Crypto prices – these can fluctuate rapidly and often, so it is important to be aware that your share positions may move just as frequently as the crypto market. In particular, stocks that are mainly focused on Bitcoin mining and blockchain technology may move the most, rather than more diverse companies such as PayPal and Tesla.
Supply and demand – as an example from above, NVIDIA’s stock surged due to the high demand for GPUs, which can be used in crypto mining. If there is a higher demand for crypto payments, then the associated share will most likely increase in value as there is more investor interest behind the company’s services.
Crypto restrictions and regulations – the SEC is involved in regulating both the stock and crypto markets. Any unexpected regulation of the cryptocurrency market could impact companies involved in the space.
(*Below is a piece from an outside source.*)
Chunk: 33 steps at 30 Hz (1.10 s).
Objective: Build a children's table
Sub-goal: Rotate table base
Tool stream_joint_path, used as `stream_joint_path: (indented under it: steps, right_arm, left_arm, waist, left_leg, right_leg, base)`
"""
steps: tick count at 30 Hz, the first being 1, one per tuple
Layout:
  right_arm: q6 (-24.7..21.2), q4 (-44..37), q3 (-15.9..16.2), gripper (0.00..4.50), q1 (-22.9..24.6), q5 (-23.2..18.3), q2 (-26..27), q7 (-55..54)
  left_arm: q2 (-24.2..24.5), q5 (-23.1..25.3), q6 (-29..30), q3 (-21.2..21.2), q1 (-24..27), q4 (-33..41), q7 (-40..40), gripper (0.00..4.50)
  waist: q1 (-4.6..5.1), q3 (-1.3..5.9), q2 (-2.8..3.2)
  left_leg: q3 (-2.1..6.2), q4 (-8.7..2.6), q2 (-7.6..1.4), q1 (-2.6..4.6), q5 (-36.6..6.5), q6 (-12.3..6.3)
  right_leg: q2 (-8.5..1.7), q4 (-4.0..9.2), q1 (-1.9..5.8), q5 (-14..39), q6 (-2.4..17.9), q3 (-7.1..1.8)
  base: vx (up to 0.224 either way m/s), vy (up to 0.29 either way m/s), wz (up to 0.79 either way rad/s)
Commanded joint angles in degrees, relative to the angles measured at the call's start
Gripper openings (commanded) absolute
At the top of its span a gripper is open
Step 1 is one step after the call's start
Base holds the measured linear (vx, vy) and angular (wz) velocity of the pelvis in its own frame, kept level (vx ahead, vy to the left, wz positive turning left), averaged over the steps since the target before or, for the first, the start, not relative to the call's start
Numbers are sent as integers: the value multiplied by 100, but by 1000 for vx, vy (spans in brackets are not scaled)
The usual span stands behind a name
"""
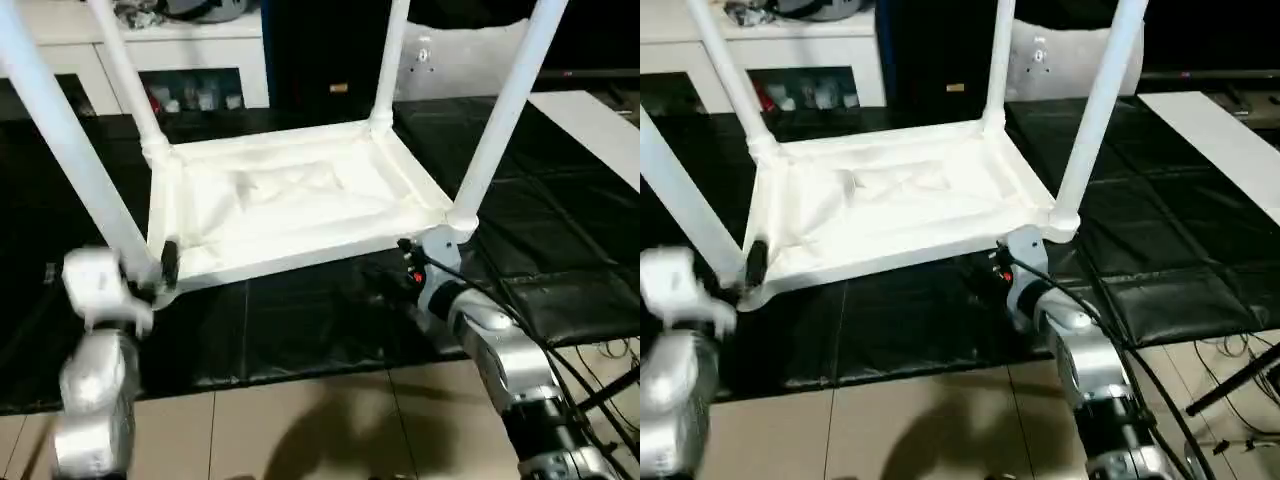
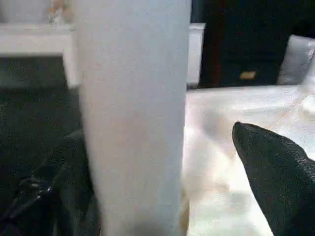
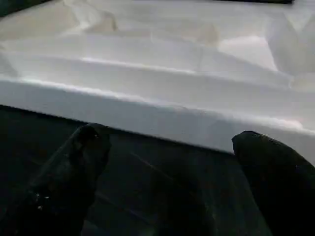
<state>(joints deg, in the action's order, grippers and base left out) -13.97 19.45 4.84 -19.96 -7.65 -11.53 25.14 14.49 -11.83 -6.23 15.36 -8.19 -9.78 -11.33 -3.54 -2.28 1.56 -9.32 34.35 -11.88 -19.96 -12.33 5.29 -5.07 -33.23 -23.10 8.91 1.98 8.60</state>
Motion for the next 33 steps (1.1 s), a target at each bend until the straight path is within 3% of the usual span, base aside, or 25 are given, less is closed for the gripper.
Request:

Production costs – crypto mining companies usually experience higher costs as more crypto is mined and extracted. The process also takes longer, despite the high number of miners that they employ. Therefore, companies need to ensure that they have sufficient funds to cover these operational costs, otherwise this can lead to debt, negative balance sheets and a reduced cash flow. These three factors can lead to negative sentiment towards the business.
Competition – seeing as more companies are getting involved with crypto assets in various ways, this creates competition between products and services that they offer. This can drive share prices up or down depending on where investor attention is directed.